• _Exercise aim_
Search each line below for the word "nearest" and list those that contain it.
───── Information shown ─────
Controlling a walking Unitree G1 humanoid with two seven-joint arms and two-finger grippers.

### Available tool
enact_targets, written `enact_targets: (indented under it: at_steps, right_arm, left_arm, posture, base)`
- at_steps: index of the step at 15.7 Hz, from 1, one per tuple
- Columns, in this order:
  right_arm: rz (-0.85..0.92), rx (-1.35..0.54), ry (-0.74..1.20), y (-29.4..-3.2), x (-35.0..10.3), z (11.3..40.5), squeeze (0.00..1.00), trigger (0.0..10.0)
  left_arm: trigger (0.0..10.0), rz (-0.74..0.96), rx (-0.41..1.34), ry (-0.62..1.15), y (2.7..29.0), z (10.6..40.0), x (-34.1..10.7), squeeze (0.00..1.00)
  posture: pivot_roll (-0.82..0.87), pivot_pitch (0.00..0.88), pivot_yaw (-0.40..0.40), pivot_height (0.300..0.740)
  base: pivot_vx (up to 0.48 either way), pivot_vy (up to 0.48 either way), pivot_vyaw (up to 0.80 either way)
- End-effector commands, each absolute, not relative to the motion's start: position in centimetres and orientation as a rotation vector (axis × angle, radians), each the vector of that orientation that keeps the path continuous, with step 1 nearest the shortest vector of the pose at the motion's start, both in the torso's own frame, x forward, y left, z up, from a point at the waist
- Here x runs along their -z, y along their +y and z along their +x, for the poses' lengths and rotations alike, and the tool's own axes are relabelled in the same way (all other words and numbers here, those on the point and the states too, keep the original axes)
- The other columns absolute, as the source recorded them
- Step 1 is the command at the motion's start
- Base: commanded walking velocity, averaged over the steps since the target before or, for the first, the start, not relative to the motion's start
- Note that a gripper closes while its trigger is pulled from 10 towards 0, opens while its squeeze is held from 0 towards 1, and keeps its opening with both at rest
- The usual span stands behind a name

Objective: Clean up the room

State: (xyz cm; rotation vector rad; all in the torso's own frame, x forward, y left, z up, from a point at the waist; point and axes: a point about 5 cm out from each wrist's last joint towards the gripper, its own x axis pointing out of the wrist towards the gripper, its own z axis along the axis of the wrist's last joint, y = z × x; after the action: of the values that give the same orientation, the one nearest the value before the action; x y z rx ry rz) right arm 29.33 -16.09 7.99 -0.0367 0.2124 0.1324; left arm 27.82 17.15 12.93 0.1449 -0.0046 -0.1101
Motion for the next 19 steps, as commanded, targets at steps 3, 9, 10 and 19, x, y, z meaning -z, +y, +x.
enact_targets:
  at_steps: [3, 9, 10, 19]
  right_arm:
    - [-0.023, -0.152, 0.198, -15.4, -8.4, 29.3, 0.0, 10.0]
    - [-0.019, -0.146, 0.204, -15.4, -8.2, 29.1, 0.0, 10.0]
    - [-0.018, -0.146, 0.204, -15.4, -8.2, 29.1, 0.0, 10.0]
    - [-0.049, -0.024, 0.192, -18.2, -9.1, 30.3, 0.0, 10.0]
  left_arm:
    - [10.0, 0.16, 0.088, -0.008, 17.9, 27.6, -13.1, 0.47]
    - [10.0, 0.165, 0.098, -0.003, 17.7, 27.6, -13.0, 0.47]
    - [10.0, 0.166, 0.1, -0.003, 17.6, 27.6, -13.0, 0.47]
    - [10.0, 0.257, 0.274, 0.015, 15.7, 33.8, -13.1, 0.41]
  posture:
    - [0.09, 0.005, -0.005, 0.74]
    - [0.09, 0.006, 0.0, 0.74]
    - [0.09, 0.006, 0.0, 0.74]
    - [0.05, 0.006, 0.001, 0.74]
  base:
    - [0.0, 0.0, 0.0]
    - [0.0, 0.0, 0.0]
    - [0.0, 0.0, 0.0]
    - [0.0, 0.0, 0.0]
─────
• _Output for this exercise_
- End-effector commands, each absolute, not relative to the motion's start: position in centimetres and orientation as a rotation vector (axis × angle, radians), each the vector of that orientation that keeps the path continuous, with step 1 nearest the shortest vector of the pose at the motion's start, both in the torso's own frame, x forward, y left, z up, from a point at the waist
State: (xyz cm; rotation vector rad; all in the torso's own frame, x forward, y left, z up, from a point at the waist; point and axes: a point about 5 cm out from each wrist's last joint towards the gripper, its own x axis pointing out of the wrist towards the gripper, its own z axis along the axis of the wrist's last joint, y = z × x; after the action: of the values that give the same orientation, the one nearest the value before the action; x y z rx ry rz) right arm 29.33 -16.09 7.99 -0.0367 0.2124 0.1324; left arm 27.82 17.15 12.93 0.1449 -0.0046 -0.1101

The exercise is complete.